Piotr -- aka Mickey Mouse -- also wrote:
<<Swedish Göta älv (_not_ Gota or Gote alv) is pronounced [jø:ta Elv], and if
that's the same damn thing as Guthalus, I'm the same friggin' thing as Mickey
Mouse.>>

Well, Mickey, if you can connect Go:te to Gauts (which you do in your post) I
don't understand what your problem with the modern pronounciation [jø:ta]?
According to your own etymology, Go:te [jø:ta] referred to the same people
Ptolemy called Goutoi (gr) and Gutae (latin), and perhaps Jordanes called
Gouthigoths and later Germanics as <Guths>. So this argument doesn't make
any sense -- you already admit that Go:te once did look and sound like Guth.
And of course if you can connect Latin "Albis" to "Elbe" and "a:lv", then
you should have no trouble seeing the connection between Latin -alvs and
Swedish -a:lv. The conjecture that the -alvs in a river named Guth/alvs
refers to "river" is not any kind of a surprise and nothing you've said
prevents that conjecture. None of your attempts to eliminate the possibility
work. But that's becomes obvious when you start using "damn" and "friggin'"
to support a weak argument.

Piotr also wrote:
<<*gutxalsaz would have been Latinised as *Guthalsus...>>
Or more likely -- especially given the river in Ptolemy that you cited --
*gut chalsus -- which is not as close I guess as you would like and which
doesn't make much sense as a river name explanation. Your ruler is a little
crooked again. (BTW, just north of Go:te river is a town called <Kungälv>
which is believed to have been the <Kongahälla> of the sagas. That
transition may have more to do with "Guthalvs" than the <chalsus>
explanation. A town at the river mouth that gave its name to a river, as in
Detroit River, Chicago River, Los Angeles River, etc.)

Piotr also wrote:
<<Don't underestimate Pliny.
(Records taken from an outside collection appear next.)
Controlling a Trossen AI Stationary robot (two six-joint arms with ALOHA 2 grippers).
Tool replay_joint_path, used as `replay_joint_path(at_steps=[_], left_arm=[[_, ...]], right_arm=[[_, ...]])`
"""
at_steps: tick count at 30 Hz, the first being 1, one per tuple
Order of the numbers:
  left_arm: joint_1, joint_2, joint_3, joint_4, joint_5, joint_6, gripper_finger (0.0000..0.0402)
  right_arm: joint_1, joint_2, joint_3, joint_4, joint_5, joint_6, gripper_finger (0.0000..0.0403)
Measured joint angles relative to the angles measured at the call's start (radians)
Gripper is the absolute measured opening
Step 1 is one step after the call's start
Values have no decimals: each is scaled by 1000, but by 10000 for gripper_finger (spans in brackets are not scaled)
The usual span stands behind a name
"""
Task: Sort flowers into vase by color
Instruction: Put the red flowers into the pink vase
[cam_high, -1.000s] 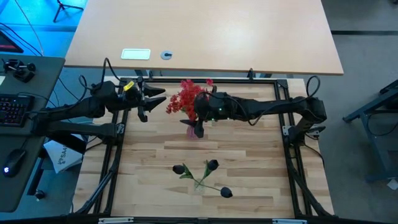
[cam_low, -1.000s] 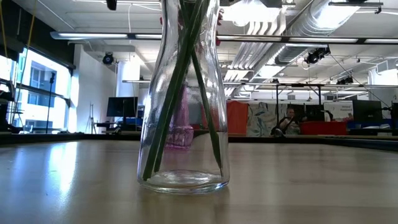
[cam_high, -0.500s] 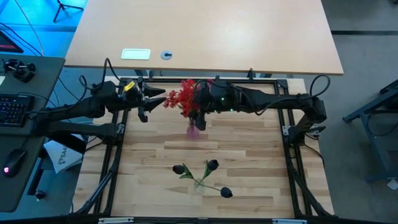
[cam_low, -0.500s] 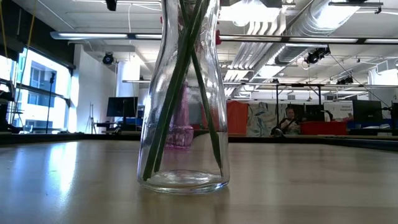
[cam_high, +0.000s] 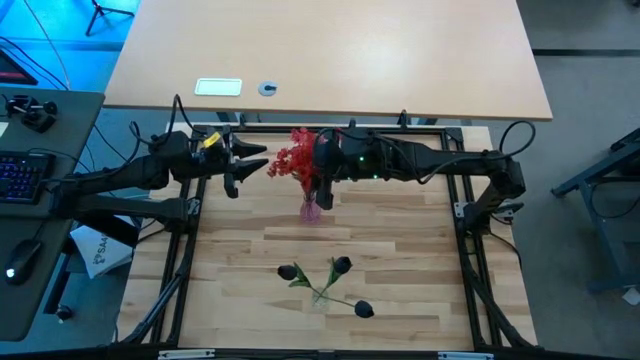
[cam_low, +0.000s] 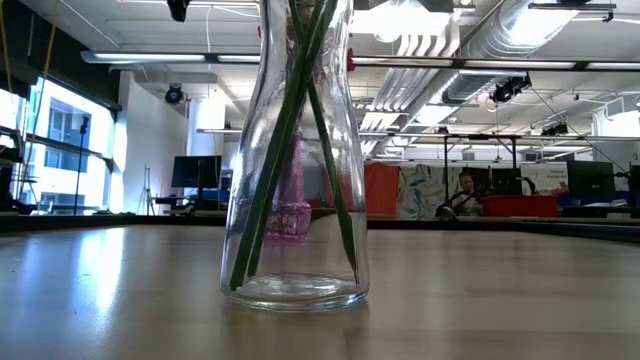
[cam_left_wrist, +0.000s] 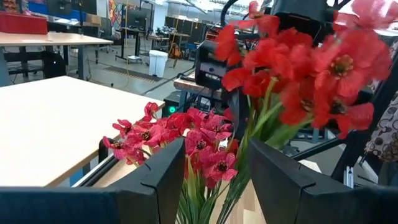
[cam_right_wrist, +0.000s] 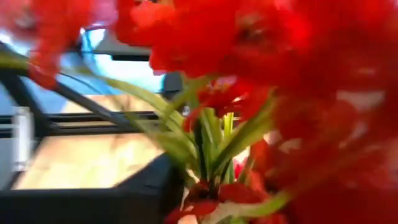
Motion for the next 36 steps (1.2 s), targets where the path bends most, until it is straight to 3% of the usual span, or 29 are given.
replay_joint_path(at_steps=[4, 5, 15, 36], left_arm=[[0, 0, 0, -2, 0, 0, 160], [0, 0, 0, -2, -1, 0, 160], [0, 0, 0, -2, -19, 19, 160], [0, -16, 0, -18, -19, 27, 160]], right_arm=[[20, 0, 0, 3, 100, -82, 34], [20, 0, 0, 3, 102, -93, 19], [-14, 76, -1, -13, 118, 54, 5], [-3, 176, -2, -45, 119, 96, 1]])
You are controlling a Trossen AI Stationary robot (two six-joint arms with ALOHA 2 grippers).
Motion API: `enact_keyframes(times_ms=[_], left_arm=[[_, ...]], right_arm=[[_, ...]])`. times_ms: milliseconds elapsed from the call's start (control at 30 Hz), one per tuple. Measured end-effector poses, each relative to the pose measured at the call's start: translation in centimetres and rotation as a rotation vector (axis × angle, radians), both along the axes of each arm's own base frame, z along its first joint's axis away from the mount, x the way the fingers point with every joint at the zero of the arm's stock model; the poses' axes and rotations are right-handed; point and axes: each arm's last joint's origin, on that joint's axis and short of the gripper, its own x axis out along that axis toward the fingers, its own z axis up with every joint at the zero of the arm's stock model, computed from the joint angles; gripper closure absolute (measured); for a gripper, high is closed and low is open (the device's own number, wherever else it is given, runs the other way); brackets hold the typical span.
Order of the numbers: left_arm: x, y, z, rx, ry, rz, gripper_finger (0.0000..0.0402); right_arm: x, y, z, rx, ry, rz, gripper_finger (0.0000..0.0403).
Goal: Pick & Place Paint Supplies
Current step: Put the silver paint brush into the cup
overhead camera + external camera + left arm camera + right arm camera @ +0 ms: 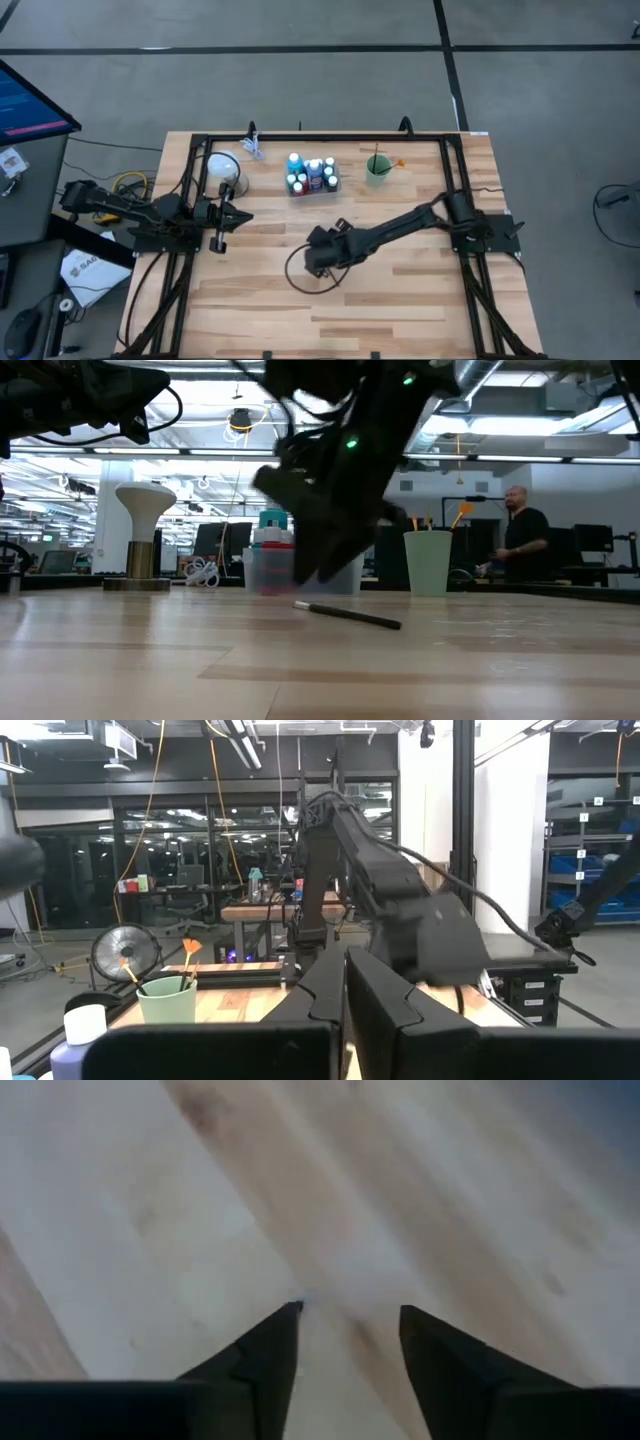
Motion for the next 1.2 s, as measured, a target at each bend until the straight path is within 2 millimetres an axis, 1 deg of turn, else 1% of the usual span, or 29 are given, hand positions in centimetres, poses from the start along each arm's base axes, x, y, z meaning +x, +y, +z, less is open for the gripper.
enact_keyframes(times_ms=[167, 233, 300, 433, 500, 567, 633, 767, 800, 867, 1067, 1200], left_arm=[[0.0, 0.0, 0.0, 0.0, 0.0, 0.0, 0.04], [0.0, 0.0, 0.0, 0.0, -0.001, 0.0, 0.04], [0.0, 0.0, 0.0, 0.0, 0.0, 0.0, 0.04], [0.0, 0.0, 0.0, 0.0, 0.0, 0.0, 0.04], [0.0, 0.0, 0.0, 0.0, -0.001, 0.0, 0.04], [0.0, 0.0, 0.0, 0.0, 0.0, 0.0, 0.04], [0.0, 0.0, 0.0, 0.0, 0.0, 0.0, 0.04], [0.0, 0.0, 0.0, 0.0, -0.001, 0.0, 0.04], [0.0, 0.0, 0.0, 0.0, 0.0, 0.0, 0.04], [0.0, 0.0, 0.0, 0.0, 0.0, 0.0, 0.04], [0.0, 0.0, 0.0, 0.0, 0.0, 0.0, 0.04], [0.0, 0.0, 0.0, 0.0, 0.0, 0.0, 0.04]], right_arm=[[1.8, 1.2, -1.7, 0.021, 0.005, 0.021, 0.02], [2.0, 1.4, -2.2, 0.015, 0.016, 0.031, 0.0193], [2.3, 1.5, -2.7, 0.021, 0.015, 0.038, 0.0191], [2.3, 1.5, -3.0, 0.028, 0.032, 0.038, 0.0199], [2.2, 1.3, -3.1, 0.04, 0.042, 0.014, 0.0216], [2.2, 1.0, -3.2, 0.055, 0.06, 0.011, 0.0245], [2.1, 0.6, -3.3, 0.069, 0.087, 0.02, 0.0285], [2.0, 0.0, -3.5, 0.074, 0.13, 0.048, 0.0379], [1.9, 0.0, -3.5, 0.063, 0.133, 0.055, 0.039], [1.9, 0.2, -3.5, 0.048, 0.132, 0.063, 0.0391], [0.6, 1.3, -1.2, -0.025, 0.126, 0.077, 0.0401], [-0.1, 2.2, 2.2, -0.049, 0.05, 0.082, 0.0402]])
The names that _can_ be verified (those of the
Elbe, the Vistula, the Weser, the Maas or the Rhein) were transmitted very
faithfully.>>

Pliny is generally horrendous and naturalists and geographers have been
correcting him for the last 400 years. Getting the rivers west of the Elbe
right would be no big trick, nothing impressive at all. After all, Pliny is
writing after Caesar and Drusus as well as works of many geographers we no
longer have.

As far as Pliny's list goes, he doesn't say much new and he's left a lot of
rivers out. Perhaps he was limiting his list to "clari" (clear?) rivers as
he says, but what is that supposed to mean? Is it a nautical term? Did he
even understand what he was describing with "clari?" Thia all also might
suggest he was reading from a list and not a map and had only the vaguest
idea where these rivers were that "flowed into the Ocean." There's is nothing
in Pliny that tells us that Vistula or Guthalvs was anything but a distant
piece of hearsay, perhaps many times removed and poorly transmitted.

Piotr also wrote:
<<Dear Steve, Pliny Latinised all those rivernames. <-us>, <-is> and <-a> are
_Latin_ endings, equivalent (roughly) to Germanic *-az (the usual ending of
Germanic masculines), *-iz and *-o: (strong feminine declension).>>

I'm beginning to suspect that this may be wrong too. Pliny probably never
heard the words in the original and probably was reading most of his sources
- so the words were already "latinized" or otherwise bastardized long before
he got to them. What may actually have happened was that medieval clerics --
working to figure out how medieval Germanics fit in the writings of classical
authorities like Pliny -- Germanized or otherwise "corrected" Latin names and
then attached them to whatever they seemed to fit or whomever they were
working for. It's not impossible that the Vistula is a Latin corruption of a
misread local name that became the official name for the river because it
appeared in Latin. In preliterate times there were probably many different
local names for the Vistula and perhaps even more than one river that was
called the Vistula. But as I pointed out above, Pliny's "latinizing" did not
necessarily have anything to do with "Guthalvs."